Challenges in Trustworthy Human Evaluation of Chatbots
Wenting Zhao, Alexander M. Rush, Tanya Goyal
TL;DR
This paper evaluates the trustworthiness of open, community-driven human judgments used to rank LLMs on platforms like Chatbot Arena, where rankings are derived via a Bradley–Terry model using pairwise probabilities $p(m_i>m_j)$. It shows that as few as $10\%$ of apathetic or adversarial votes can shift model rankings by several positions, and that arbitrary votes on subjective prompts introduce further uncertainty. The authors introduce a model-attribution attack and a detector with high true positive/negative rates, and demonstrate a live attack that can bypass guardrails, underscoring systemic vulnerabilities.

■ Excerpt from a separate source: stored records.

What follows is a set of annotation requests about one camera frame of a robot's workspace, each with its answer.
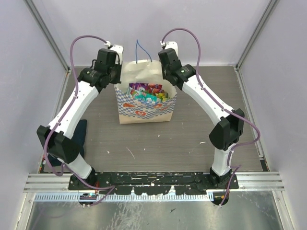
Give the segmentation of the blue checkered paper bag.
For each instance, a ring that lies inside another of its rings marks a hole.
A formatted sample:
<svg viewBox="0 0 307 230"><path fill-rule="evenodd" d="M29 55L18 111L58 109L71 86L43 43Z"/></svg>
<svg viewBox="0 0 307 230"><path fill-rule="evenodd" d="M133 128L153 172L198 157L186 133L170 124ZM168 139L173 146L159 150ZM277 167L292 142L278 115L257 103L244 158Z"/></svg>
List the blue checkered paper bag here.
<svg viewBox="0 0 307 230"><path fill-rule="evenodd" d="M167 92L166 102L144 102L134 98L141 91L132 89L130 83L145 83L149 93ZM121 124L169 122L175 108L177 91L162 77L161 64L136 41L135 60L122 66L121 83L115 85L118 104L119 122Z"/></svg>

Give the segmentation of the dark navy cloth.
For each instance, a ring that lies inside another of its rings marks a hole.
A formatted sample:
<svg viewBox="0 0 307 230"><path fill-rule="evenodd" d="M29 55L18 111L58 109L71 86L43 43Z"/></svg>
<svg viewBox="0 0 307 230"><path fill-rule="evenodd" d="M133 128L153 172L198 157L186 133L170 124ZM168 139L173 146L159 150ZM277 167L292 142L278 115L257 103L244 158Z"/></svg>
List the dark navy cloth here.
<svg viewBox="0 0 307 230"><path fill-rule="evenodd" d="M85 144L85 138L86 138L86 131L87 131L87 120L86 119L82 119L78 122L75 131L73 133L72 136L72 140L79 144L81 146L80 149L80 154L82 157L84 157L85 153L84 153L84 144ZM61 162L52 157L51 155L48 155L48 160L51 163L51 166L53 167L57 167L61 165Z"/></svg>

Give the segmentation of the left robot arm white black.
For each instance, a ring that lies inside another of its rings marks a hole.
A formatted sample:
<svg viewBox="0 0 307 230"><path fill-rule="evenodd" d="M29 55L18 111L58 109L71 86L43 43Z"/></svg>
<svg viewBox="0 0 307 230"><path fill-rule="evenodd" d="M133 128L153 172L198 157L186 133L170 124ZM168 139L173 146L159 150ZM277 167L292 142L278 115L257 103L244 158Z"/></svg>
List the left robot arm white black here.
<svg viewBox="0 0 307 230"><path fill-rule="evenodd" d="M119 45L100 49L94 65L80 72L77 85L58 115L47 126L37 129L44 151L82 179L91 177L94 172L80 153L81 145L72 137L91 102L107 85L120 83L122 54L123 47Z"/></svg>

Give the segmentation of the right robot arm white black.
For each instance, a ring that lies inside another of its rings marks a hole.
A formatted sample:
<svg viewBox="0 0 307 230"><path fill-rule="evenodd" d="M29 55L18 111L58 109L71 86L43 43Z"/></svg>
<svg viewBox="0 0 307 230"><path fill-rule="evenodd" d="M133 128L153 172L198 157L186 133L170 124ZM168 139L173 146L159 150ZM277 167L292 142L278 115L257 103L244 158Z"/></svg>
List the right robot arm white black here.
<svg viewBox="0 0 307 230"><path fill-rule="evenodd" d="M190 64L181 64L175 49L165 47L158 56L163 79L194 99L213 122L214 128L209 134L209 139L214 146L214 160L209 180L214 186L225 183L231 176L231 148L243 134L243 121L236 116L244 117L244 112L240 108L234 110L224 104L211 89L207 89L202 78L196 76L196 70Z"/></svg>

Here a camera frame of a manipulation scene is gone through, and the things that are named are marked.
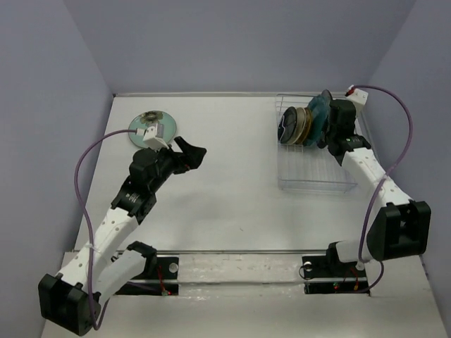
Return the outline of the yellow amber plate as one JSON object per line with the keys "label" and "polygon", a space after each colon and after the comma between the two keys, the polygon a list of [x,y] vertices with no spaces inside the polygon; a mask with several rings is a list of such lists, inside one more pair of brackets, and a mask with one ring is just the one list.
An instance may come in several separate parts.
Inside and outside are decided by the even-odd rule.
{"label": "yellow amber plate", "polygon": [[303,144],[306,142],[313,122],[312,113],[308,108],[304,109],[304,127],[302,133],[298,139],[298,144]]}

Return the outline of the teal scalloped plate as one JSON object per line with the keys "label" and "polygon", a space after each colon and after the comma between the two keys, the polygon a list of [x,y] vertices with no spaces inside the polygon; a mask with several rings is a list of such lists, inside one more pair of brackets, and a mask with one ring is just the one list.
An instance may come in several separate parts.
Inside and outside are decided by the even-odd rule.
{"label": "teal scalloped plate", "polygon": [[309,136],[303,145],[311,146],[317,143],[321,138],[323,126],[326,123],[330,113],[330,105],[327,106],[323,100],[323,97],[319,94],[308,103],[307,108],[312,113],[313,122]]}

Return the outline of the cream plate with black spot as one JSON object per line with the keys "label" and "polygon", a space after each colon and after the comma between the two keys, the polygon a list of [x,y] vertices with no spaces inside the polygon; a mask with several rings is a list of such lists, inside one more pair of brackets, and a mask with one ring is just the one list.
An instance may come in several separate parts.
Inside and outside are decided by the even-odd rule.
{"label": "cream plate with black spot", "polygon": [[301,144],[307,138],[307,129],[309,125],[309,117],[306,108],[296,108],[296,125],[289,140],[289,144]]}

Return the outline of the light green floral plate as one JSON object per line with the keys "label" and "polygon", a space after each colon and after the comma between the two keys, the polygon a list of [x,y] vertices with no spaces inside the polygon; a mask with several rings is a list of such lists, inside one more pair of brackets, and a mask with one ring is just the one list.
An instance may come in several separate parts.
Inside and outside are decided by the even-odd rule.
{"label": "light green floral plate", "polygon": [[129,128],[131,130],[135,131],[135,133],[129,134],[130,141],[135,146],[137,146],[136,145],[136,141],[137,141],[136,129],[137,128],[147,129],[151,124],[154,124],[154,123],[163,124],[163,126],[164,126],[163,138],[169,145],[169,143],[172,141],[172,139],[174,138],[174,136],[176,134],[177,125],[176,125],[173,117],[164,111],[147,111],[147,112],[144,112],[144,113],[141,113],[140,115],[138,115],[129,125]]}

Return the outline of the brown rimmed cream plate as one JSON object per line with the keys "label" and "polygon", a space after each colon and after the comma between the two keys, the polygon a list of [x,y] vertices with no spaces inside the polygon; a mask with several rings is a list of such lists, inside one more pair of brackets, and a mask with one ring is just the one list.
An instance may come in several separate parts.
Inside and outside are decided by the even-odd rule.
{"label": "brown rimmed cream plate", "polygon": [[323,97],[325,104],[327,106],[329,106],[330,102],[333,100],[333,96],[332,96],[331,92],[328,89],[325,89],[321,92],[321,96]]}

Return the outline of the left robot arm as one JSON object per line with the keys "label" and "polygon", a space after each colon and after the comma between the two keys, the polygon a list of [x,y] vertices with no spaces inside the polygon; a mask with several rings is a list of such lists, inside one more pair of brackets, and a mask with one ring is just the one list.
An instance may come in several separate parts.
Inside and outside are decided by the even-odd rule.
{"label": "left robot arm", "polygon": [[148,278],[156,270],[156,249],[142,242],[129,244],[116,258],[118,247],[156,204],[156,193],[171,175],[197,169],[207,153],[176,137],[178,151],[169,145],[135,152],[129,174],[97,229],[87,223],[88,240],[55,275],[39,281],[43,318],[82,337],[98,330],[109,299],[133,277]]}

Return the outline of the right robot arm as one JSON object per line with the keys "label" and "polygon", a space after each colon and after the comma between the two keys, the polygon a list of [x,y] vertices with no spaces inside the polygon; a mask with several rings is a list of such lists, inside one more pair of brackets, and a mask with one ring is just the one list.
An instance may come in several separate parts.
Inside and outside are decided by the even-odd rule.
{"label": "right robot arm", "polygon": [[361,237],[329,244],[326,271],[340,277],[359,263],[423,254],[431,221],[429,205],[404,193],[378,162],[370,143],[356,134],[357,110],[350,100],[334,99],[329,106],[323,132],[327,150],[371,197]]}

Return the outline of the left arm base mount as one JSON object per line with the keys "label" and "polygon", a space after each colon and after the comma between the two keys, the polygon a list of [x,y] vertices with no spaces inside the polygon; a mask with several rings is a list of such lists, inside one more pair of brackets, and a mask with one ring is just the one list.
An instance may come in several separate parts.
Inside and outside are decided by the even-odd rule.
{"label": "left arm base mount", "polygon": [[177,296],[178,271],[178,256],[158,256],[155,264],[146,263],[144,271],[123,285],[116,295]]}

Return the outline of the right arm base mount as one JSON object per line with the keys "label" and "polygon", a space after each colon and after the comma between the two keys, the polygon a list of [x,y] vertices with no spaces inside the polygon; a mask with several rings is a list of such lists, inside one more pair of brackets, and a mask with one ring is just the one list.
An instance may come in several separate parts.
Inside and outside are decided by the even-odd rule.
{"label": "right arm base mount", "polygon": [[365,269],[359,270],[356,262],[331,263],[326,255],[303,256],[298,273],[309,295],[355,293],[369,287]]}

They conclude with a call for stronger guardrails, richer, multi-dimensional feedback, and open data to improve reliability and enable broader research into evaluation robustness.
Abstract
Open community-driven platforms like Chatbot Arena that collect user preference data from site visitors have gained a reputation as one of the most trustworthy publicly available benchmarks for LLM performance. While now standard, it is tricky to implement effective guardrails to collect high-quality annotations from humans. In this paper, we demonstrate that three sources of bad annotations, both malicious and otherwise, can corrupt the reliability of open leaderboard rankings. In particular, we show that only 10\% of poor quality votes by apathetic (site visitors not appropriately incentivized to give correct votes) or adversarial (bad actors seeking to inflate the ranking of a target model) annotators can change the rankings of models by up to 5 places on the leaderboard. Finally, we discuss open challenges in ensuring high-quality human annotations.